Pound tumbles against Euro

21 August, 2015

Robin Haynes

Yesterday we saw the Pound fall over 1.5% against the Euro, as the Greek Prime Minister announced a snap election and UK retail sales figures came out slightly lower than forecast.

In Greece, some Syriza MPs have announced they will form a break-away anti-austerity party, but in reality Mr Tsipras’ majority had already effectively disappeared and the election is very likely to be won by pro-bailout pro-austerity parties with no credible alternative. This is seen as good news for the Eurozone, as it will keep Greece firmly at the lap of Germany and the rest of its creditors, and the single currency gained in value throughout trading yesterday as rumours of the election were confirmed on state TV in Greece towards the end of the day.

Meanwhile the Pound was not helped by UK retail sales which were a little lower than expected at 4.2% growth for the year to July. The Pound seems very sensitive to all data releases at the moment, given the speculation on when the Bank of England will first raise interest rates.

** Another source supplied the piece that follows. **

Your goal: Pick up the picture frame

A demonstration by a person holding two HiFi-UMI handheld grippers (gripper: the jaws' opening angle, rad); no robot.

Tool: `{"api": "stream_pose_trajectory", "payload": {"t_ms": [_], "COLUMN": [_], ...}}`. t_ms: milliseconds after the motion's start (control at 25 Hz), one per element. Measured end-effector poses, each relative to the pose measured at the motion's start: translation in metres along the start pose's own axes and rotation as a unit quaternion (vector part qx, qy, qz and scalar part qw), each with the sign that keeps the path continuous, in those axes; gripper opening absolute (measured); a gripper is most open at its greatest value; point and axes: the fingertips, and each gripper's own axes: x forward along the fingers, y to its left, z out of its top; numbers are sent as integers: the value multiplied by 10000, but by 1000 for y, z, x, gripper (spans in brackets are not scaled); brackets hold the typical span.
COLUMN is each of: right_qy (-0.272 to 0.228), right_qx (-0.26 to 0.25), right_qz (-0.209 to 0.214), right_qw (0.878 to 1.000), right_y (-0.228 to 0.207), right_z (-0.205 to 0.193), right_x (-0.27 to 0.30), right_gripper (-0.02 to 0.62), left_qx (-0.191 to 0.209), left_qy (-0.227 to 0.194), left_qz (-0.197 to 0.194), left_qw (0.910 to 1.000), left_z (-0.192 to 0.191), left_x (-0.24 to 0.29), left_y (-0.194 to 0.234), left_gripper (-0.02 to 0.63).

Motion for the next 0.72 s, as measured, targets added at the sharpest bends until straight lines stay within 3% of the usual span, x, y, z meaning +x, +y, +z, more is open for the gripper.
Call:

One currency which was kept cheap in the volatility yesterday was the US Dollar, as the chances of an interest rate rise in the States were knocked by lower inflation figures earlier in the week.

The day ahead

We have a relatively quiet day today with only public sector borrowing of interest in the UK (9.30am) and Canadian inflation at 1.30pm. Some components of Eurozone GDP are also announced at 9am (services and manufacturing). With rates for sending money abroad still looking extremely attractive for most currencies, do consider locking in a rate before politicians, bankers and economists return from the summer break en masse in the next couple of weeks. The autumn is likely to be all about interest rate rises, and with UK ecostats looking a little shaky any delay in the Bank of England’s decision will hurt the Pound, while the Dollar would become more expensive if the Federal Reserve raises first; and the Euro is likely to gain value if the Greek debt crisis starts to fade into memory.